Wednesday, April 27, 2011

Public Transit and a Social Pittsburgh. A rider story . Oakland

Do you recall our story about social cities, the way in which a city's walkability and its social desirability were interconnected? A place where events do happen is a place where people can walk to these events, or from event to event since walking spaces maximize our ability to interact socially.
The following rider story tells us how important is transit for a social Pittsburgh. And how her daily commute helped her develop not only a social network but also better social skills:

"I began my love of bus riding when I was in elementary school and had been chosen to attend the Carnegie Museum’s Tam O’Shanter art classes. Every Saturday morning you could see me catching the 67F (now the 69) to get into Oakland. I have been riding the bus to and from work for 20+ years now.

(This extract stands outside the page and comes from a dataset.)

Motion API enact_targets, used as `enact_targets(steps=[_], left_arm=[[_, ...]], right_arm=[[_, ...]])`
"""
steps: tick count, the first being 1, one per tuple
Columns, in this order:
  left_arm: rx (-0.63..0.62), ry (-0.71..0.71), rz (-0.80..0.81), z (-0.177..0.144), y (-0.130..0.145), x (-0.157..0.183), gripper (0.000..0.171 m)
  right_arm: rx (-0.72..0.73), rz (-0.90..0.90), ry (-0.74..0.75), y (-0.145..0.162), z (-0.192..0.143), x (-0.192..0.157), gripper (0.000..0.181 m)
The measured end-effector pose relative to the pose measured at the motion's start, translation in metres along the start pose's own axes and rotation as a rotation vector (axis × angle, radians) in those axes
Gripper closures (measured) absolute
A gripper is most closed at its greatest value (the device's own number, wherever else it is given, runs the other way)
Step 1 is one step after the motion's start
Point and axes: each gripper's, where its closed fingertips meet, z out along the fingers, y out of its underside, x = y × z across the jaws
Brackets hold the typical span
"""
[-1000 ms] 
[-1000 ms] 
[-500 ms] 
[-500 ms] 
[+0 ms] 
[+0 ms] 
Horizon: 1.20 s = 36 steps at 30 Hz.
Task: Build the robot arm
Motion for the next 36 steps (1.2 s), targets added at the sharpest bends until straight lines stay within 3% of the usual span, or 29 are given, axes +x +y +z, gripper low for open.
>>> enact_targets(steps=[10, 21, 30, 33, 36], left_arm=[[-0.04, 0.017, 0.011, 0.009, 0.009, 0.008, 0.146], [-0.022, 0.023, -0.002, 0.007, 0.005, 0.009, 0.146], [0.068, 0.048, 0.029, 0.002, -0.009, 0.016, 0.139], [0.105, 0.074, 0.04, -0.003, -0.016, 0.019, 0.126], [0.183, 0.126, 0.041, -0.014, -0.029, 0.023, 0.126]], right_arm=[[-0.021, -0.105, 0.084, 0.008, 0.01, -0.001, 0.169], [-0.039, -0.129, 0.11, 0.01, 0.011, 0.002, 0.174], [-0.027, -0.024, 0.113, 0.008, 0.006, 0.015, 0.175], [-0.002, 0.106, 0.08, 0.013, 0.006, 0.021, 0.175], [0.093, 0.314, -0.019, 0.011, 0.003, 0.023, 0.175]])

Over the years riders have come and gone but those of us that have been riding the same routes for years I refer to them as my mobile family. The commute in the morning is usually quite quiet but on the way home more conversations take place. We catch up on what people are involved in, ask about their true family members, and comment on things taking place around the city and country – or just settling back and relaxing. I recall one time when we had a baby shower for one of the passengers, another time there was concern for an ailing rider who soon was no longer with us and last of all when a passenger gave out candy canes during the holiday. There is something to say about sharing the ride with others and yes, you are never alone!"

Laraine H. is a former ACTC member and a University of Pittsburgh employee.